LinkedIn to pay $1.8 Million in Pay Discrimination Settlement

As part of a settlement in a gender-based pay discrimination case, LinkedIn is set to pay $1.8 million in back wages to approximately 700 female employees.

The U.S. Labor Department investigators had made a pay discrimination complaint against LinkedIn, the career-networking platform, after a routine compliance evaluation found that from March 2015 to March 2017, LinkedIn failed to comply with equal pay law. The employer had been underpaying about 700 female workers in its San Francisco and Sunnyvale, California offices. The affected women were being paid less than men in comparable job roles in its Engineering, Product, and Marketing Departments.

Though LinkedIn has agreed to settle, the company denies the government’s claims of pay discrimination and insists that their models didn’t identify pay disparities, stating that LinkedIn has paid employees fairly and equitably. LinkedIn officials quote a pay study conducted in 2021 that found female employees earning $.99 for every $1 earned by a male employee, and that in the U.S., employees of color earned the same as White employees.

However, the Labor Department’s analysis found significant pay disparities. Federal laws ban any discriminatory pay practices especially in companies like LinkedIn that contracts with the government. As part of the settlement, LinkedIn is expected to pay $1.8 million in back pay and interest to resolve the violations.

The breakdown will be as follows:
• Sunnyvale Engineering: $719,592 in back pay plus $13,120 in interest
• Sunnyvale Product: $370,974.00 in back pay plus $13,120.00 in interest.
• San Francisco Engineering: $232,448.00 in back pay plus $13,120.00 in interest.
• San Francisco Marketing: $424,506.00 in back pay and $13,120.00 in interest.
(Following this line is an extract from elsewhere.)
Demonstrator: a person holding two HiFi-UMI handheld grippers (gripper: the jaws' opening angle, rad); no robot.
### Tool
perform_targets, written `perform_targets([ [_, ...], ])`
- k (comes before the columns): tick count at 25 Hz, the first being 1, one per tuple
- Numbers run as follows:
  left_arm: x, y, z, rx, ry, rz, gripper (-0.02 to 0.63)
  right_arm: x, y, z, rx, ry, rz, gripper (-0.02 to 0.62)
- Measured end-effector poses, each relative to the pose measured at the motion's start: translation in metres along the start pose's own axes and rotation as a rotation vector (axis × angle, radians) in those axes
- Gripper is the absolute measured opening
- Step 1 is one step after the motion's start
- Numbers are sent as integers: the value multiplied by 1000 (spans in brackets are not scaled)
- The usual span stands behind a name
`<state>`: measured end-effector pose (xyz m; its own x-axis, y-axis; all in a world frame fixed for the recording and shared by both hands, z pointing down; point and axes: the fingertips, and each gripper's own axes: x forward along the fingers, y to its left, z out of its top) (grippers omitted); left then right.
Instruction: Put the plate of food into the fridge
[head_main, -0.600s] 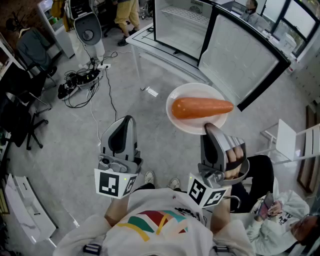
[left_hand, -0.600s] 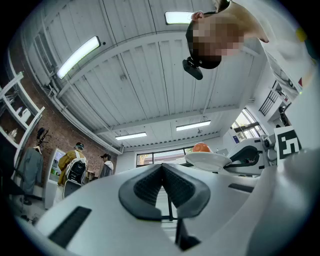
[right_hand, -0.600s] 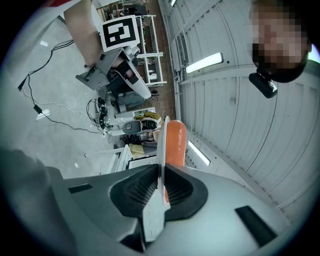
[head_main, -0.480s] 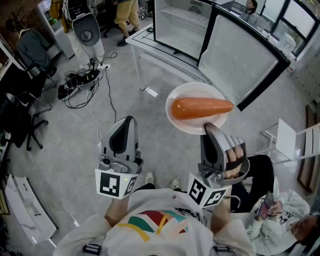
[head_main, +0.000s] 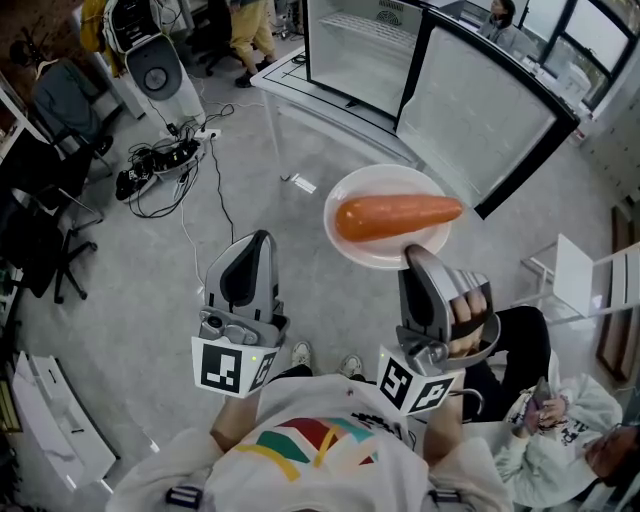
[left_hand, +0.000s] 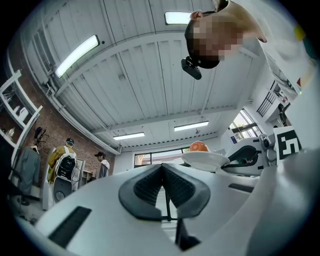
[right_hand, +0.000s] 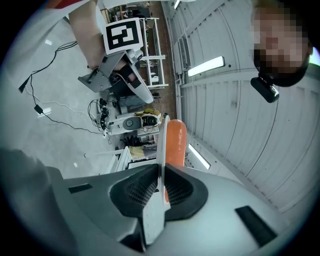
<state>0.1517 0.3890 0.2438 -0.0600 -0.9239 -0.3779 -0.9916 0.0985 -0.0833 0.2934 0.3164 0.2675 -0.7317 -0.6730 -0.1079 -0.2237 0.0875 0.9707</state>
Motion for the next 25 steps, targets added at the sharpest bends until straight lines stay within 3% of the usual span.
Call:
perform_targets([
  [12,-6,15,3,-8,-12,1,5,5,-2,14,-7,-2,1,37],
  [25,-18,104,-16,-14,-10,-33,5,58,30,75,-41,43,-10,37],
])
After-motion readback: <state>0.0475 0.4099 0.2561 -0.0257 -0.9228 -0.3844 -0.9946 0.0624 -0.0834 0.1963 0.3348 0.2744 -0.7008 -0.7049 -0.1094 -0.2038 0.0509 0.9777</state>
LinkedIn also agreed to host a staff-training program to ensure compliance with non-discrimination policy and will evaluate that staff salaries are gender neutral for the next 3 years and make salary adjustments accordingly. LinkedIn will also revise its compensation policies and allow reporting to guarantee compliance with federal contract obligations. The Labor Department hopes these changes ensure LinkedIn understands its obligations as a federal contractor.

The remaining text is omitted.